#### WHAT THE TASK ASKS
Which lines in the data contain the word "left"? Please copy each of them.

··· DATA SEGMENT ···

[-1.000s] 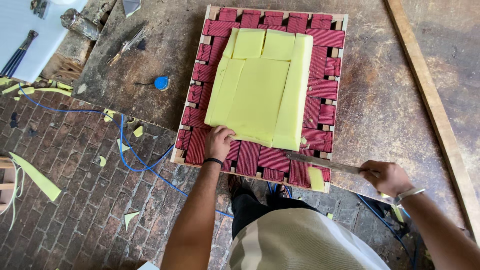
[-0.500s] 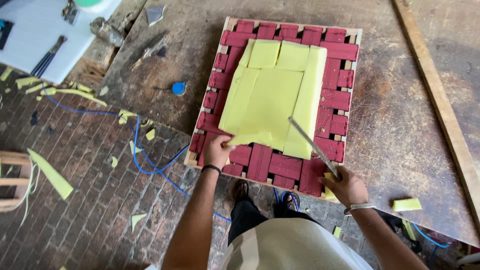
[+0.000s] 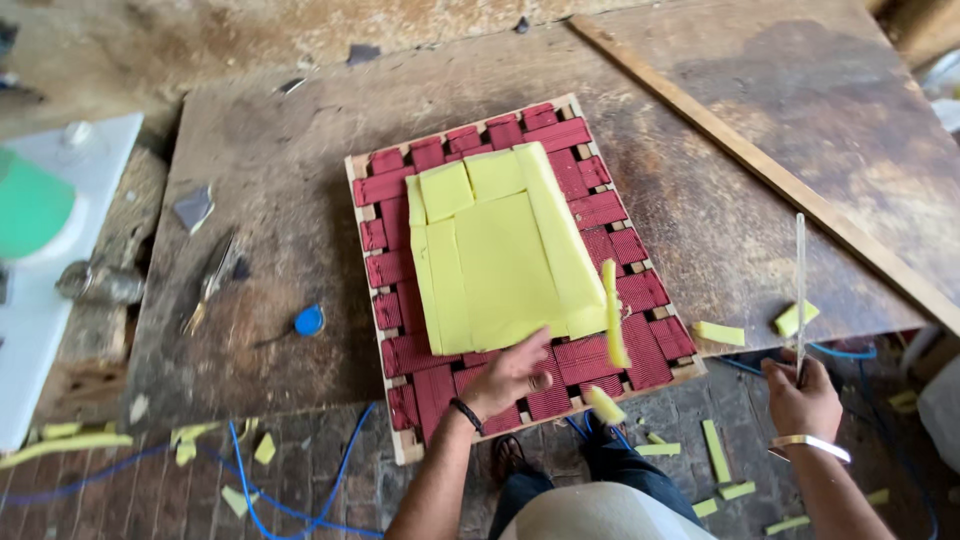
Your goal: The person cuts a yellow foam sheet into smaller pieces using a knife on a woven mat. Then, the person uses a spray gun to apply a coating to the foam pieces and a white board placed on the table.
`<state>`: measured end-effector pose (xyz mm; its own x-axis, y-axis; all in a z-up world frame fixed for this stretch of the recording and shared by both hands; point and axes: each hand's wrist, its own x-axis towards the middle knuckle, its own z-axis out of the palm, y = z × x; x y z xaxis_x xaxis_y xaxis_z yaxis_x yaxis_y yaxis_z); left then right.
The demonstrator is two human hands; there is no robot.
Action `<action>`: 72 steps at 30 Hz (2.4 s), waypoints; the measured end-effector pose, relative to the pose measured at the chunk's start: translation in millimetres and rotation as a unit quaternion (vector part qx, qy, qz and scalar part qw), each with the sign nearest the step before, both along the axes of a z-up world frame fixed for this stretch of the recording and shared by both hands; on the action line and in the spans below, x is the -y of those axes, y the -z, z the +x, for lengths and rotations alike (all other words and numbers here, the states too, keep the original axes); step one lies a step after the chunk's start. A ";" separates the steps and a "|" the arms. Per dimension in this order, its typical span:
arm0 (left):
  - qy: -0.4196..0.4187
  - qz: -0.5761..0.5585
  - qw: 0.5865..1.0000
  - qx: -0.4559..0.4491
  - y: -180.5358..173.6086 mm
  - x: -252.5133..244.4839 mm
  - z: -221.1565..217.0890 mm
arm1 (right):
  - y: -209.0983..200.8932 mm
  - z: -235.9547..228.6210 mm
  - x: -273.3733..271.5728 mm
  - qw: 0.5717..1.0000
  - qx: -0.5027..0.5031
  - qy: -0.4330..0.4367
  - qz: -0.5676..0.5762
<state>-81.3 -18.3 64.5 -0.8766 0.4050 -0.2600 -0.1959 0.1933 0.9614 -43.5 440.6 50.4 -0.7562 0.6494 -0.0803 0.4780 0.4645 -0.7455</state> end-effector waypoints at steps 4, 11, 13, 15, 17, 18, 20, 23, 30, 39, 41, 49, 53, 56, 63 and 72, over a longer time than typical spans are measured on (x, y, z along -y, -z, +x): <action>-0.228 -0.396 0.871 -0.182 -5.1 47.9 -14.6 | 8.8 25.1 47.7 0.995 -0.001 -0.021 -0.097; -0.348 -0.339 0.866 -0.119 28.8 91.5 -3.7 | -15.2 9.7 158.5 0.983 0.084 -0.130 -0.093; -0.357 -0.297 0.881 -0.092 41.9 97.2 6.0 | -26.9 3.0 175.9 0.978 0.100 -0.153 -0.097; -0.342 -0.270 0.898 -0.063 51.3 100.5 16.6 | -34.3 -2.7 184.6 0.976 0.095 -0.169 -0.099; -0.300 -0.257 0.918 -0.027 57.1 96.7 33.5 | -36.1 -6.4 185.2 0.974 0.102 -0.172 -0.109; -0.280 -0.221 0.933 -0.036 59.0 92.7 42.4 | -34.0 -4.6 183.5 0.973 0.106 -0.171 -0.115; -0.238 -0.149 0.958 -0.052 59.1 80.6 55.5 | -26.9 0.1 176.8 0.976 0.117 -0.152 -0.106; -0.137 -0.126 0.964 -0.188 50.8 58.3 67.0 | -13.5 7.8 163.8 0.980 0.127 -0.134 -0.075; 0.004 -0.020 1.000 -0.021 5.4 1.1 83.4 | -1.7 -37.2 129.9 0.971 0.095 -0.196 0.097; 0.056 -0.469 0.878 -0.078 -9.8 -38.2 95.5 | -15.1 -166.5 137.8 0.874 0.014 -0.441 0.202; 0.038 -0.527 0.838 -0.138 3.9 -45.1 98.7 | -13.0 -196.3 150.0 0.856 0.051 -0.476 0.194; -0.037 -0.548 0.833 -0.066 21.5 -70.5 103.3 | -11.8 -245.0 170.2 0.788 0.144 -0.532 0.274; -0.033 -0.562 0.827 0.010 13.0 -87.9 97.4 | -12.1 -251.7 170.7 0.748 0.222 -0.536 0.321; -0.043 -0.574 0.817 -0.027 11.0 -89.7 98.1 | -0.8 -253.9 166.7 0.748 0.177 -0.549 0.330; -0.036 -0.552 0.833 0.012 12.0 -88.0 96.2 | 21.6 -316.9 173.3 0.782 0.151 -0.519 0.310; -0.171 -0.557 0.793 -0.181 65.0 -84.1 107.6 | -3.5 -332.9 184.8 0.775 0.199 -0.510 0.316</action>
<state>26.3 65.8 -0.5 -0.9844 -0.1757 0.0036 -0.1698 0.9565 0.2373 -376.4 255.8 53.9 -0.8994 -0.2645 -0.3480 -0.2440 0.9644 -0.1022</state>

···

#### SOLUTION BELOW
`<state>`: measured end-effector pose (xyz mm; its own x-axis, y-axis; all in a z-up world frame fixed for this stretch of the recording and shared by both hands; point and axes: each hand's wrist, its own x-axis towards the middle knuckle, its own z-axis out of the palm, y = z × x; x y z xaxis_x xaxis_y xaxis_z yaxis_x yaxis_y yaxis_z); left then right.
arm0 (left):

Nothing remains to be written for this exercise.